El oro con más brillo y la plata de más quilates
Novak Djokovic logra, a sus 37 años, el oro olímpico, lo único que le faltaba, en un partido brutal de casi tres horas en dos sets frente a Carlos Alcaraz.
Novak Djokovic se colgó el oro de más valor. Y Carlos Alcaraz la plata con más quilates de los Juegos de París. El serbio, a sus 37 años, derrotó al español en un partido brutal, inolvidable, para lograr lo único que le faltaba y llevaba veinte años persiguiendo. Con un drive, cerró un partido que se extendió por 2h:51 y terminó 7-6 (7/3) y 7-6 (7/2) para arrodillarse en la tierra llorando, santiguarse, tomar una bandera de Serbia e irse a abrazar, roto, a su familia. Acababa de hacer historia mientras Alcaraz, seguro, pensaba ya en la próxima vez y en los próximos Juegos mientras tampoco podía contener las lágrimas, sin poder hablar al micrófono a pie de pista.
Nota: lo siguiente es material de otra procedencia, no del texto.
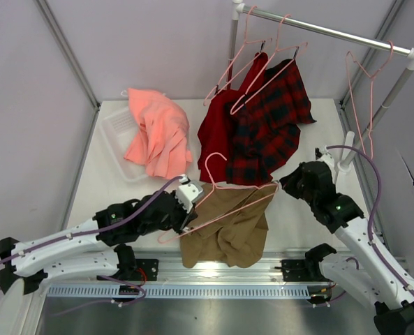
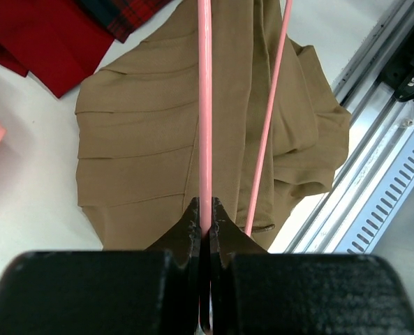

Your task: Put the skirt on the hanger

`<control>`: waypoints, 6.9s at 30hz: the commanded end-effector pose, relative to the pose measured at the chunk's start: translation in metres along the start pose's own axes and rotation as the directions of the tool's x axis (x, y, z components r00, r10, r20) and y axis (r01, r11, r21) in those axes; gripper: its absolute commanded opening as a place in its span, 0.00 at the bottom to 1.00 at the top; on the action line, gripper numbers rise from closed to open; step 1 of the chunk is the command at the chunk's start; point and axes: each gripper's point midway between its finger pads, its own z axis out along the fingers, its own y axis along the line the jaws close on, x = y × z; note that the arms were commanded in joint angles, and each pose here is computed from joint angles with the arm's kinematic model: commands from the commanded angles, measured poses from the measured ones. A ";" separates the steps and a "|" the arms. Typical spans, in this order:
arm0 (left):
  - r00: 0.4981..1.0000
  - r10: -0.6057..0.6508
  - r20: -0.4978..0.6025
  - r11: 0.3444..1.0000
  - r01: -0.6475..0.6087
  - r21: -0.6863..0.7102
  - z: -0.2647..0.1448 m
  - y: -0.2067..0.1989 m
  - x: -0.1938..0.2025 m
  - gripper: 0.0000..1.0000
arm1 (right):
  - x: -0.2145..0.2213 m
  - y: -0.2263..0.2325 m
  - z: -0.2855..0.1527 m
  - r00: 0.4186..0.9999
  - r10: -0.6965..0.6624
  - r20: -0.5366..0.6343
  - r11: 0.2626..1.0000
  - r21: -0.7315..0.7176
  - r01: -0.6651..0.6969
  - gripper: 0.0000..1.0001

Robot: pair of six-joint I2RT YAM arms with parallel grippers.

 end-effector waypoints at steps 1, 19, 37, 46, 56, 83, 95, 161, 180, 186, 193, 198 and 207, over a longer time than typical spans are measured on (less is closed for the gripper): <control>0.999 -0.021 0.040 1.000 0.021 -0.008 0.003 -0.005 -0.009 0.00 | -0.026 0.016 -0.008 0.989 0.143 0.041 0.990 -0.021 -0.143 0.00; 0.993 -0.037 0.112 0.986 0.054 -0.160 -0.029 0.027 -0.020 0.00 | -0.024 0.007 -0.013 0.964 0.266 -0.014 0.962 -0.057 -0.266 0.00; 0.994 -0.037 0.100 0.999 0.039 -0.018 -0.017 0.000 -0.013 0.00 | -0.031 0.011 -0.002 0.893 0.443 -0.082 0.886 -0.111 -0.449 0.00; 0.996 -0.028 0.088 0.999 0.029 -0.020 -0.007 -0.005 -0.016 0.00 | -0.035 0.027 -0.007 0.822 0.551 -0.142 0.812 -0.139 -0.568 0.00; 0.996 -0.009 0.094 0.996 0.017 -0.087 -0.002 -0.001 -0.021 0.00 | -0.031 0.025 -0.010 0.818 0.554 -0.154 0.812 -0.120 -0.572 0.00; 0.993 -0.020 0.116 0.994 0.033 -0.109 -0.022 0.012 -0.013 0.00 | -0.028 0.000 -0.010 0.823 0.563 -0.076 0.822 -0.055 -0.567 0.00; 0.995 -0.004 0.096 0.998 0.010 -0.055 -0.017 0.001 -0.010 0.00 | -0.031 -0.006 -0.009 0.824 0.565 -0.049 0.823 -0.045 -0.567 0.00; 0.984 0.074 0.162 0.974 -0.037 -0.222 0.005 -0.007 -0.042 0.00 | -0.018 0.007 -0.022 0.561 0.814 -0.150 0.574 0.056 -0.817 0.00; 0.985 0.070 0.157 0.971 -0.031 -0.239 0.006 -0.007 -0.040 0.00 | -0.019 0.020 -0.020 0.623 0.767 -0.155 0.631 0.007 -0.775 0.00; 0.992 0.077 0.100 0.971 -0.052 -0.234 -0.003 -0.001 -0.019 0.00 | -0.033 0.032 -0.020 0.849 0.492 -0.193 0.852 -0.093 -0.515 0.00; 0.988 0.049 0.147 0.989 -0.028 -0.145 -0.011 -0.014 -0.018 0.00 | -0.031 0.013 -0.014 0.967 0.103 -0.233 0.991 -0.055 -0.119 0.00; 0.990 0.078 0.116 0.993 -0.066 -0.101 -0.005 -0.025 -0.010 0.00 | -0.035 0.015 -0.013 0.971 -0.109 -0.214 0.986 -0.147 0.078 0.00; 0.992 0.073 0.099 0.978 -0.052 -0.200 -0.002 -0.010 -0.006 0.00 | -0.029 0.037 -0.039 0.931 -0.313 -0.187 0.906 -0.352 0.234 0.00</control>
La Philippe Chatrier no era la Philippe Chatrier. Ni Roland Garros era Roland Garros, sino que se había transformado en una Bombonera. Con un ambiente de Copa Davis, espeso y tenso. El apoyo de la grada, favorable al reciente campeón español de Roland Garros, tornó hacia el serbio en la final. Todo el mundo sabía que podía asistir a algo histórico, al cierre del círculo del mejor jugador de todos los tiempos, del campeón de 24 Grand Slams, la Copa Davis, los siete títulos de maestro y el récord de semanas como número uno al que sólo le faltaba el oro olímpico para tenerlo absolutamente todo. Para abrochar el Golden Slam, los cuatro grandes y el laurel olímpico que sólo habían conseguido reunir Rafa Nadal, Andre Agassi, Steffi Graf y Serena Williams.
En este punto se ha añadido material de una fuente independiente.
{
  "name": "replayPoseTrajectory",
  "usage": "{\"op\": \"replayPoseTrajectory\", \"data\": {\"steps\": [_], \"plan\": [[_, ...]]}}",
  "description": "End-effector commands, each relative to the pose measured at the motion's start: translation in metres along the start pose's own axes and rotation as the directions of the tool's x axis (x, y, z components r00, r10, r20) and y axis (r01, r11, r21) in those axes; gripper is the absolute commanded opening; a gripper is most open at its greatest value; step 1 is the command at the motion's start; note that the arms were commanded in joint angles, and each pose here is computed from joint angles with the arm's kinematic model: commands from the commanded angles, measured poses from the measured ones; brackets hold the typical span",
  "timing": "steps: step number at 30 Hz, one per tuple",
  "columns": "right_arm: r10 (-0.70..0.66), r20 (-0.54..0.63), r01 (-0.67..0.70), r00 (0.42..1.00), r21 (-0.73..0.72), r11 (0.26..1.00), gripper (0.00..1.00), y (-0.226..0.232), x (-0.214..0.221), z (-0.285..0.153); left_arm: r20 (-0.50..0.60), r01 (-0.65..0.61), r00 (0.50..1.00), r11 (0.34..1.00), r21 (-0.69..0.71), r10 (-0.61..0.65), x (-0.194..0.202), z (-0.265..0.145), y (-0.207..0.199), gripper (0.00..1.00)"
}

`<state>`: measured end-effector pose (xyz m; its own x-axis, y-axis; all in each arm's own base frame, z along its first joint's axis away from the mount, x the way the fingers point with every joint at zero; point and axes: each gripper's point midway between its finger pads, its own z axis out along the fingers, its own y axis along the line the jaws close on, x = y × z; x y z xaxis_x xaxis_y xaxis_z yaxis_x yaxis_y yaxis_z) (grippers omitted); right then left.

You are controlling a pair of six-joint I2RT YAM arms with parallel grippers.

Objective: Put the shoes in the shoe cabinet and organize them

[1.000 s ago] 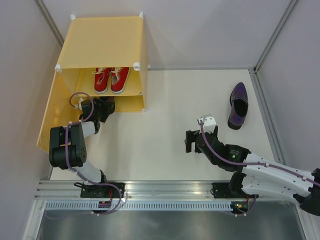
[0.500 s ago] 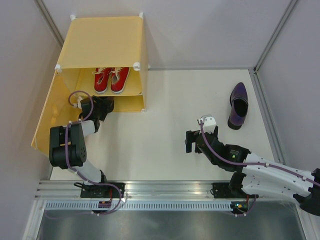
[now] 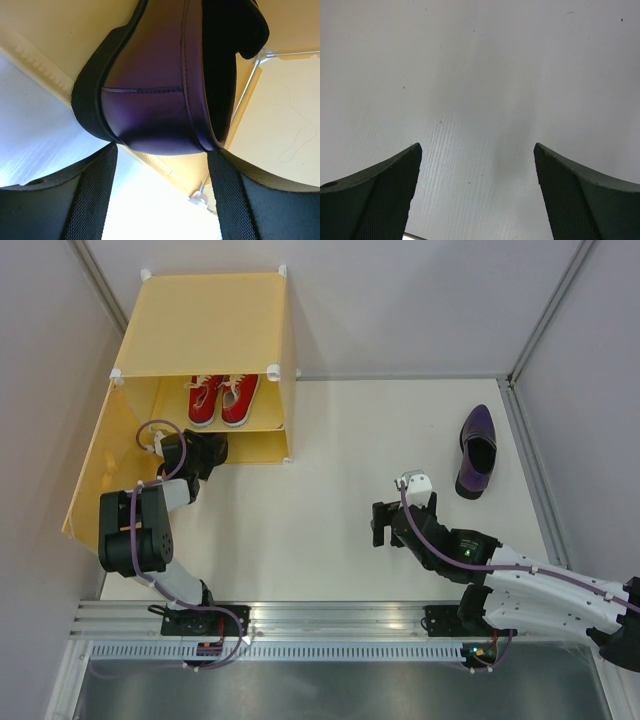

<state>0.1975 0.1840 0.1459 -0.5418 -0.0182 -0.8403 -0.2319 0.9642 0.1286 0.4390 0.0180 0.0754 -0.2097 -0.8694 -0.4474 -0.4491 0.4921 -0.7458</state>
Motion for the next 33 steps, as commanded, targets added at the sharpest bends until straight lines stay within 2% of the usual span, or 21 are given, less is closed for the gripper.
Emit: {"op": "replayPoseTrajectory", "data": {"steps": [1,9,16,17,20,23,26,33], "plan": [[0.033,0.029,-0.034,0.999,0.015,0.999,0.96,-0.003,-0.009,-0.003,0.091,-0.027,0.996,0.996,0.089,0.019,-0.027,0.005,-0.030,0.76],[0.058,0.043,-0.058,0.997,-0.003,0.998,0.96,-0.002,-0.015,-0.009,0.078,-0.041,0.996,0.997,0.072,0.035,-0.018,-0.015,-0.022,0.85],[0.063,0.043,-0.063,0.997,0.003,0.998,0.96,-0.001,-0.022,-0.013,0.092,-0.080,0.993,0.996,0.034,0.076,-0.015,-0.059,-0.011,0.88],[0.065,0.052,-0.066,0.996,0.008,0.998,0.96,-0.001,-0.028,-0.014,0.084,-0.097,0.992,0.995,-0.034,0.099,-0.012,-0.064,0.004,0.89],[0.062,0.064,-0.065,0.996,0.045,0.997,0.96,-0.005,-0.037,-0.017,0.103,-0.139,0.983,0.982,-0.125,0.152,-0.021,-0.087,0.016,0.90],[0.039,0.061,-0.046,0.997,0.121,0.992,0.97,-0.017,-0.044,-0.017,0.119,-0.167,0.974,0.965,-0.204,0.194,-0.033,-0.113,0.023,0.91],[0.034,0.044,-0.042,0.998,0.191,0.981,0.97,-0.030,-0.051,-0.012,0.160,-0.199,0.960,0.960,-0.196,0.231,-0.047,-0.135,0.013,0.90],[0.081,-0.006,-0.070,0.997,0.421,0.904,0.97,-0.096,-0.074,0.011,0.090,-0.333,0.929,0.916,-0.224,0.360,-0.053,-0.174,0.005,0.90]]}}
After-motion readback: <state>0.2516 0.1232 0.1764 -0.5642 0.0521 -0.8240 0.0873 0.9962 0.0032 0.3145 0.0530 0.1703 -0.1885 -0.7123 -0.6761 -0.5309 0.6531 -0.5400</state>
Apareció Juan Carlos Ferrero, el técnico del murciano, para el día más importante. Iba a ser necesario todo. Se vio de inicio, cuando el serbio llevó de lado a lado al aspirante a campeón de 21 años, al que no le entraban los primeros servicios (54% en la manga). Con 2-1 favorable al serbio, este dispuso de tres oportunidades de break que neutralizó Carlitos. Y elevó su nivel, para alcanzar los dos un estado sublime, casi perfecto. Hasta ocho bolas de rotura (cinco en el octavo juego, en el que el lobo aulló cuando logró salvarlas) llegó a tener el español, pero el campeón de 24 grandes estaba hiperconectado. Se procuró incluso una bola de set con 5-6 que neutralizó Alcaraz para llegar a un tie-break en el que, sin embargo, no tuvo opciones. Había trascurrido ya una hora y 34 minutos de partido y Nole alzaba el puño desafiante mientras el público se entregaba. Una bella agonía.
Era un partido que parecía un combate de boxeo, entre “¡Vamos!” e “¡Idemo!” en un estado de locura y estupefacción colectiva. Un Ali-Frazier jugado al límite de lo humano porque era la primera final para Djokovic en cinco intentonas olímpicas. A la vez pegadores y estilistas. Demasiado dolor acumulado dentro tenía el serbio y pretendía sacárselo frente a Alcaraz, que venía de ganarle en la final de Wimbledon y con quien registraba un 3-3 en el cara a cara. Para Djokovic era un ‘ahora o nunca’. Para Alcaraz, la oportunidad de hundir a su rival más peligroso ahora mismo y meterle en un punto de no retorno.
Cualquier bajón podía ser el fin. Y Alcaraz lo sintió al principio del segundo set, cuando con 1-1, una doble falta y una derecha fuera dio una oportunidad de rotura al serbio. Estaba desconectado. Pero conectó enseguida para escapar. Salvó momentos peligrosos, se llevó la mano a la oreja reclamando su sitio. El público español entonó el ‘¡Sí se puede!’, pero con este Djokovic era imposible. En el tie-break surgió su mejor versión, la sideral, no la del Djokovic de los últimos tiempos. Sin ningún título este año pero con el ansia infinita de un supercampeón que parecía haberse reservado solo para esto. Para entrar en la historia. Y los dos acabaron llorando. Por el oro más brillante y la plata de más quilates.